Instructions to follow
Return the data below exactly, stopping after the line with "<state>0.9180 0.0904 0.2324".
------------------------------
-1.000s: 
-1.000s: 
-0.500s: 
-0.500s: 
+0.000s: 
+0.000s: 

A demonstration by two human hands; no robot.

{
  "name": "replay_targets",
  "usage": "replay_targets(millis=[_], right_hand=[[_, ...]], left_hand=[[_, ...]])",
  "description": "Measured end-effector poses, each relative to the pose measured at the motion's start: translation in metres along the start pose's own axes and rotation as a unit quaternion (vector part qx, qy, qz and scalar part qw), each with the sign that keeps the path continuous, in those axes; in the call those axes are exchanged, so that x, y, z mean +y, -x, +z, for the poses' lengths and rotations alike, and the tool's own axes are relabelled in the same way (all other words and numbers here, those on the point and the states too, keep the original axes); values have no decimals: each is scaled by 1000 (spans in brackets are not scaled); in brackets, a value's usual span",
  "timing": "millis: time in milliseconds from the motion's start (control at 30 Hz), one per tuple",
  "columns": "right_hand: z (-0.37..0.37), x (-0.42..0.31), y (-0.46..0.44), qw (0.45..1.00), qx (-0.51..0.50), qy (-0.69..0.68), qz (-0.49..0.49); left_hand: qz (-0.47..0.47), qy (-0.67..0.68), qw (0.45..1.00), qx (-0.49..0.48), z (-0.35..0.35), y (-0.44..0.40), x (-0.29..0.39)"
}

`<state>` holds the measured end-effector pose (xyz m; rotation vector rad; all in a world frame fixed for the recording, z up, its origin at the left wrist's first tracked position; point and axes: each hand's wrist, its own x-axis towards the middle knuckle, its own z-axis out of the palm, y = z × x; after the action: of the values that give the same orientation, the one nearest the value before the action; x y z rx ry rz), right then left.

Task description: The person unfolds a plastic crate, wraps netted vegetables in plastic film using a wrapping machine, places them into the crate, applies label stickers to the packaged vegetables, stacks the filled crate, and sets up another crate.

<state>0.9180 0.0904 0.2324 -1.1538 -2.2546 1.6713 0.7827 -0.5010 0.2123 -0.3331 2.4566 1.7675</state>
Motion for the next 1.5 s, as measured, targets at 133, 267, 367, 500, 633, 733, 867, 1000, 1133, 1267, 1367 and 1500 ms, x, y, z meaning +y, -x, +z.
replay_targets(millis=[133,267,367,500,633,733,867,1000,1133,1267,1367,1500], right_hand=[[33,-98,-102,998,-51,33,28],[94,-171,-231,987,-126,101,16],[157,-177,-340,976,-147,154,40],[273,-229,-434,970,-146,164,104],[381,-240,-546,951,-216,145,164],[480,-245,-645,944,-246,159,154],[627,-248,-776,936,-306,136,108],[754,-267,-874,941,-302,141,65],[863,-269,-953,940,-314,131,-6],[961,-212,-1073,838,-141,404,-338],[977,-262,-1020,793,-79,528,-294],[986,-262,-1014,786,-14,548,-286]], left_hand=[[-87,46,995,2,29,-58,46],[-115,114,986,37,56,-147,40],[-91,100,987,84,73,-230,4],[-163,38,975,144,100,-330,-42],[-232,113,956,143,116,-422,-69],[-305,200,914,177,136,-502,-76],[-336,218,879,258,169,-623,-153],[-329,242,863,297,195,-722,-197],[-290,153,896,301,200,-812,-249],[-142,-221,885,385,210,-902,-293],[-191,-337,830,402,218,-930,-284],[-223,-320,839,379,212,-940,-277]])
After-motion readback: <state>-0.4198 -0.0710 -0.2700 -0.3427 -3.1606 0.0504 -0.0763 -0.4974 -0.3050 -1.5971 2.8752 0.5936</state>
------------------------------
Response area
-1.000s: 
-1.000s: 
-0.500s: 
-0.500s: 
+0.000s: 
+0.000s: 

A demonstration by two human hands; no robot.

{
  "name": "replay_targets",
  "usage": "replay_targets(millis=[_], right_hand=[[_, ...]], left_hand=[[_, ...]])",
  "description": "Measured end-effector poses, each relative to the pose measured at the motion's start: translation in metres along the start pose's own axes and rotation as a unit quaternion (vector part qx, qy, qz and scalar part qw), each with the sign that keeps the path continuous, in those axes; in the call those axes are exchanged, so that x, y, z mean +y, -x, +z, for the poses' lengths and rotations alike, and the tool's own axes are relabelled in the same way (all other words and numbers here, those on the point and the states too, keep the original axes); values have no decimals: each is scaled by 1000 (spans in brackets are not scaled); in brackets, a value's usual span",
  "timing": "millis: time in milliseconds from the motion's start (control at 30 Hz), one per tuple",
  "columns": "right_hand: z (-0.37..0.37), x (-0.42..0.31), y (-0.46..0.44), qw (0.45..1.00), qx (-0.51..0.50), qy (-0.69..0.68), qz (-0.49..0.49); left_hand: qz (-0.47..0.47), qy (-0.67..0.68), qw (0.45..1.00), qx (-0.49..0.48), z (-0.35..0.35), y (-0.44..0.40), x (-0.29..0.39)"
}

`<state>` holds the measured end-effector pose (xyz m; rotation vector rad; all in a world frame fixed for the recording, z up, its origin at the left wrist's first tracked position; point and axes: each hand's wrist, its own x-axis towards the middle knuckle, its own z-axis out of the palm, y = z × x; after the action: of the values that give the same orientation, the one nearest the value before the action; x y z rx ry rz), right then left.

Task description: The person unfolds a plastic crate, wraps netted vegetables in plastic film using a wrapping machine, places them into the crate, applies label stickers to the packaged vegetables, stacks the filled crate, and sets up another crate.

<state>0.9180 0.0904 0.2324 -1.1538 -2.2546 1.6713 0.7827 -0.5010 0.2123 -0.3331 2.4566 1.7675</state>

No more work remains for this exercise.